↓
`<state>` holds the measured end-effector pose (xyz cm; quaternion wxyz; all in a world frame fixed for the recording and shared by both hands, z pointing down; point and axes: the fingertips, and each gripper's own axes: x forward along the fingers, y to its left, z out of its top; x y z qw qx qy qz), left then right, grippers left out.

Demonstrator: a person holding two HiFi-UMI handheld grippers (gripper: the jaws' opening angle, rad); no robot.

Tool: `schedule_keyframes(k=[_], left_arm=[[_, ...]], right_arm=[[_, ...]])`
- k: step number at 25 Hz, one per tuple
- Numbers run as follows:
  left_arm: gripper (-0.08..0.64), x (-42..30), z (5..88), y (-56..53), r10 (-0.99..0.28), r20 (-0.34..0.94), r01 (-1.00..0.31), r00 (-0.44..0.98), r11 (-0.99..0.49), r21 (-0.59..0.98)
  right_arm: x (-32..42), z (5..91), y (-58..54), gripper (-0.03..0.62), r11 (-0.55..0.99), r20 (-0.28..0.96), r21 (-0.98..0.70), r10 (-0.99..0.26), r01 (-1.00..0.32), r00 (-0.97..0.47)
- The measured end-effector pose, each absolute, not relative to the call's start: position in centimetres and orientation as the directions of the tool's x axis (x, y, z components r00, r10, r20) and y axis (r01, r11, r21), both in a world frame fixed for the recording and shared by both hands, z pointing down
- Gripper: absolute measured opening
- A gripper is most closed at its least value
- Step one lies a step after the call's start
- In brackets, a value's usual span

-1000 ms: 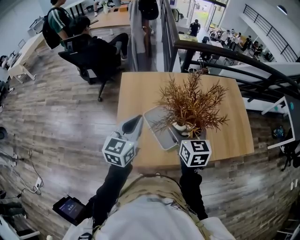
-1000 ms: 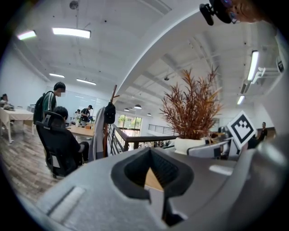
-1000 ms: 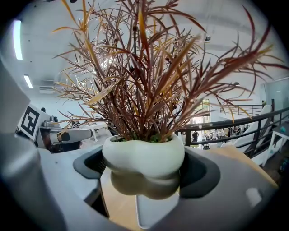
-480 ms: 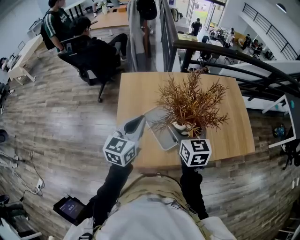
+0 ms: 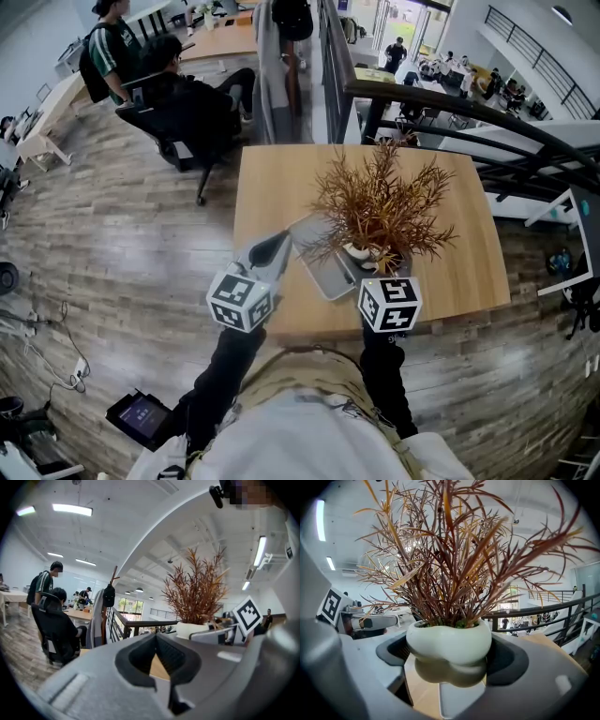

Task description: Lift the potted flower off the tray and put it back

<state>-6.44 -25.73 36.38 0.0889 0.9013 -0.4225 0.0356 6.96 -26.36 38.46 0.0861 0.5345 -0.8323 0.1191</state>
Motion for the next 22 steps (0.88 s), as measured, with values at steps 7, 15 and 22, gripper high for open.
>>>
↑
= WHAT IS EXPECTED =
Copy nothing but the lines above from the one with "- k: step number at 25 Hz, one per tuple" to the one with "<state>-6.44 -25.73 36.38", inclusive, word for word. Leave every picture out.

= REPLY TO THE TASK =
- k: step number at 25 Hz, one per tuple
- Numbers run as follows:
  left_arm: gripper (-0.08..0.64), x (-42..30), z (5..88), y (-56..53), r10 (-0.99..0.28), r20 (-0.34..0.94), r01 (-1.00..0.31), r00 (-0.44..0.98), r11 (-0.99..0.49), r21 (-0.59..0.98)
  right_arm: x (-32..42), z (5..91), y (-58..54), gripper (-0.03..0.62), r11 (-0.55..0.99), r20 (-0.28..0.96), r21 (-0.98..0.70), r10 (-0.99..0.26), r01 (-1.00..0.32), r00 (-0.97..0.47)
- The measured end-effector pose, each absolute, not relative to the call's start: position in centimetres and orientation as the directions of the tool's x axis (x, y, z components r00, r10, r20) and y axis (r01, r11, r21), both in a world frame fixed for the recording and shared by both hands, z pointing down
- Gripper: absolute measured opening
- A gripper is most closed at its least value
- Step one lies a step after the call's start
- In brackets, a value's usual span

-1000 ms: 
-1000 ms: 
-1000 ms: 
-480 ms: 
+0 ms: 

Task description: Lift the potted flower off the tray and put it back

<state>-6.44 -25.73 36.38 0.0889 0.9013 -0.4225 0.0356 6.96 -26.36 38.46 0.0861 0.5345 -0.8323 0.1191</state>

No further work is required for this exercise.